Now see the book on the right. This is Edison’s Eve: a magical history of the quest for mechanical life, by Gaby Wood, published in New York by Alfred A. Knopf. An interesting book, actually; but it has one strange aspect: the first half of the book is about the history of lifelike automata - Vaucanson’s duck, the Turk chess player, Edison’s speaking dolls and so on; just as the title promises. The second half is all about little people who appeared in circuses and sideshows in times past, such as the Doll family in the 1920s, which seems rather off-topic. The incongruity was resolved for me abruptly when I noticed a line on the copyright and catalog info page at the back of the frontispiece: “Originally published in Great Britain as Living Dolls by Faber and Faber limited, London”. Now that title makes sense and links the two parts of the book correctly.
So, we have the same book sold in two countries under different names: the original name sensible, the later poorly thought out and confusing (amazingly, the Amazon site says people who bought one also bought the other…) Nor is this a unique case: I’ve seen this with non-fiction a number of times.
I’m sure the publishers had weighty reasons for this mutilation of the book’s name: one can envision considerations of marketing, or potential lawsuits, the usual corporate stuff. But these are books; books deserve respect. You don’t rename Macbeth to “Scandal in Dunsinane”, nor to “Blood, sex and sorcery”, just because it may sell more in some country. Leave our books alone!
Map making is an ancient art, and a great deal of ingenuity has gone over the years into how you can draw the spherical surface of the Earth on a flat piece of paper in a way that still makes sense. That’s where all those map projections like Mercator’s come into play. More recently, to my dismay, I see in the media a much less sensible practice: drawing flat pieces of terrain onto a sphere.

Consider this scan from an article in New Scientist, my favorite science magazine. Note the map at the right. Note how it takes you a disorienting moment to put it in context! At first glance, this is a sphere, hence it must be the earth; but what bizarre continent is it showing? Or is this some archaic proto-continent, long obliterated by continental drift?

Of course after a second you register that it is Spain; but if so, what is it doing stretched across an entire hemisphere? You might explain the circle as simply a picture frame - nobody said a map must be rectangular - but if so, why the shading in and below the circle, clearly denoting a three-dimensional sphere?
The explanation is simple, and has to do with the ease and irresistible allure of doing special effects in Photoshop and its ilk, along with the paucity of common sense in the users of such tools. The map insert should have been left flat-shaded; the conflicting 3D cues (and the circle itself, for that matter) add only confusion.
Nor is this an isolated example; we see a lot of this sort of thing going around. Yuck!
When Johannes Gutenberg gave us the printing press in the 15th century, he also invented a suitable ink to go along with it. His ink was a glossy black, and the idea of printing books in black on white paper has remained ever since, because that is by definition the highest contrast you can get, hence easy to read.

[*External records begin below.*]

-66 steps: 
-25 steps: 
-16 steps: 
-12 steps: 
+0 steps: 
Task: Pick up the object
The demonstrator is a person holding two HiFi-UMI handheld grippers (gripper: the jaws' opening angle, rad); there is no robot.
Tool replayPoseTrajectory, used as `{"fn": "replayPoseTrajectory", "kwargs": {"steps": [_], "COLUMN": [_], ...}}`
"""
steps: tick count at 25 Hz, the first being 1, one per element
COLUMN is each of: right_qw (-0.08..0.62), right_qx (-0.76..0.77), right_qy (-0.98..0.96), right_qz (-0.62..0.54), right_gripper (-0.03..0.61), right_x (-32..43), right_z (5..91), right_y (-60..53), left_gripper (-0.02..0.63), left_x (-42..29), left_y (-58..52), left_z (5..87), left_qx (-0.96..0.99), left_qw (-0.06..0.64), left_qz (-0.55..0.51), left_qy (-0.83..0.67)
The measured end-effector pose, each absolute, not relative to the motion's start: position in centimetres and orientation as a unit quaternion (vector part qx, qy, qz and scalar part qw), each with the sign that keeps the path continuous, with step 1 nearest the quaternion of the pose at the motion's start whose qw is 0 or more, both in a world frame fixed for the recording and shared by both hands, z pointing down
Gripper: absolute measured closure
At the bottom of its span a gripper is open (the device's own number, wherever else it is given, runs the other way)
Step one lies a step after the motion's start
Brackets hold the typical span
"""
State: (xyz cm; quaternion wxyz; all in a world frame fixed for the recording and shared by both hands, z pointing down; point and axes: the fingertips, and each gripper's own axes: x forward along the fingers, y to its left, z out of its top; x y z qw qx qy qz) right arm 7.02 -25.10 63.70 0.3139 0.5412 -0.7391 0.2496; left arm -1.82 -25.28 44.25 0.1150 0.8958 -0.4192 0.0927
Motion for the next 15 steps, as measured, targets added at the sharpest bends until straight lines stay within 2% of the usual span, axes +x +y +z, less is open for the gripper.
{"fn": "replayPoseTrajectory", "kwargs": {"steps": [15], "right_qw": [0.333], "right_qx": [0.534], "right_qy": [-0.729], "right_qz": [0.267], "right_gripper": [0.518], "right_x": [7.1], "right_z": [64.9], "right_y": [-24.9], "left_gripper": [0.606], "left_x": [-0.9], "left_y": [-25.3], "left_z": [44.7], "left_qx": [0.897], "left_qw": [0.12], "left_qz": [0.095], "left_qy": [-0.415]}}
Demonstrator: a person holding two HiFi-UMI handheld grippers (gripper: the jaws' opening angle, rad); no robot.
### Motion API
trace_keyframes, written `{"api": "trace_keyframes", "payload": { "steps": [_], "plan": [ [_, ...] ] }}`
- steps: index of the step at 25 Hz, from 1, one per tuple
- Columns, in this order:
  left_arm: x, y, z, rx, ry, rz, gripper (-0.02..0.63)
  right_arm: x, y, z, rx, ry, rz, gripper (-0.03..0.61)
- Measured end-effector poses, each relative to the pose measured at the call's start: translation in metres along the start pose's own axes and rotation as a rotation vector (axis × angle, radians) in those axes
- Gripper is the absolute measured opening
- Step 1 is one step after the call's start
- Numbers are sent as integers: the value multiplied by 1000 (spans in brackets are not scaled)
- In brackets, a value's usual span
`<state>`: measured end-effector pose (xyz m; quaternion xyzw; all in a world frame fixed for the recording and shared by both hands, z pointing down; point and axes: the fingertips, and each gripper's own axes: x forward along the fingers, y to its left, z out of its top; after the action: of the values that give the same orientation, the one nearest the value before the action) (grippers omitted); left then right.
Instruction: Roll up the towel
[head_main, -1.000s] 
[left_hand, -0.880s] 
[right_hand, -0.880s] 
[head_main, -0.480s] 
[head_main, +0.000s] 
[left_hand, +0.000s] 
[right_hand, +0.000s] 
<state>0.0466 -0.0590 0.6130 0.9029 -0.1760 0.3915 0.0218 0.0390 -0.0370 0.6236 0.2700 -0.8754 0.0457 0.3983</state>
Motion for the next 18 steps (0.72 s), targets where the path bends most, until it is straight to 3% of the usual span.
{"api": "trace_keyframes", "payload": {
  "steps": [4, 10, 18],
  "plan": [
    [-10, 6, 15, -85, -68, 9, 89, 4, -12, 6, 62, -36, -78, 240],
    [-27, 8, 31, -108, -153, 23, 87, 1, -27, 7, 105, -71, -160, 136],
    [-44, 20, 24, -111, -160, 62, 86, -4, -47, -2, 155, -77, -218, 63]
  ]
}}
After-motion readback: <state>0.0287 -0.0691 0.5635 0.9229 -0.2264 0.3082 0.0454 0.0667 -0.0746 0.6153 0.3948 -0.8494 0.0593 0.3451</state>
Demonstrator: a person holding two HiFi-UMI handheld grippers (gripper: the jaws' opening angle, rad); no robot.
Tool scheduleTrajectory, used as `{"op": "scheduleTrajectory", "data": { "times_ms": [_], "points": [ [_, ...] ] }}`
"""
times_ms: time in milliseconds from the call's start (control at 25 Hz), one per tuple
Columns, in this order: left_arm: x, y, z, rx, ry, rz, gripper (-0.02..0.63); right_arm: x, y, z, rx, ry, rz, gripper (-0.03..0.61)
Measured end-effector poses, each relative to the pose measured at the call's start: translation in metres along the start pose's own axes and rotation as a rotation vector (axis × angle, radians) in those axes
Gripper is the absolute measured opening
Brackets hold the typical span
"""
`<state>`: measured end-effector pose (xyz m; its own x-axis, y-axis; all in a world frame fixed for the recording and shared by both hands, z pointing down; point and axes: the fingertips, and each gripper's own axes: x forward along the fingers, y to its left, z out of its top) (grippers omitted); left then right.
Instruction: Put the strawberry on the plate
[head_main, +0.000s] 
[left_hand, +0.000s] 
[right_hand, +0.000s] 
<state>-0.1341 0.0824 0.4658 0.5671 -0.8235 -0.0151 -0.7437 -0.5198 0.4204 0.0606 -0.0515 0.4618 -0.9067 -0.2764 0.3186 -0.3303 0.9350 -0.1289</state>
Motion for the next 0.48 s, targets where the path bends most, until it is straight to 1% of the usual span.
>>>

Millions of books have appeared since Gutenberg, spanning a huge range of subjects and world views, but they did not differ in ink color one bit as the centuries came and went.
Lately, however, I notice a worrying trend as I browse the shelves in the bookstores I frequent. A small but growing number of books are published in all sorts of smart-aleck color schemes. Ignoring the ones on colored paper - where the color schemes are intentionally artsy - we see books in gray ink, blue ink, brownish ink, all on white paper. And not just a sidebar or special page; the entire book is printed this way, as if the publisher said to himself “Hmmm… how can I improve the reading experience? Ah! Let’s use a lower contrast ink than we might. Sure, gray ink may cost more than the standard black, but what’s a little money compared to the pleasure of giving my readers eye strain headaches?”
Bad, bad idea. Give us books in good old black on white!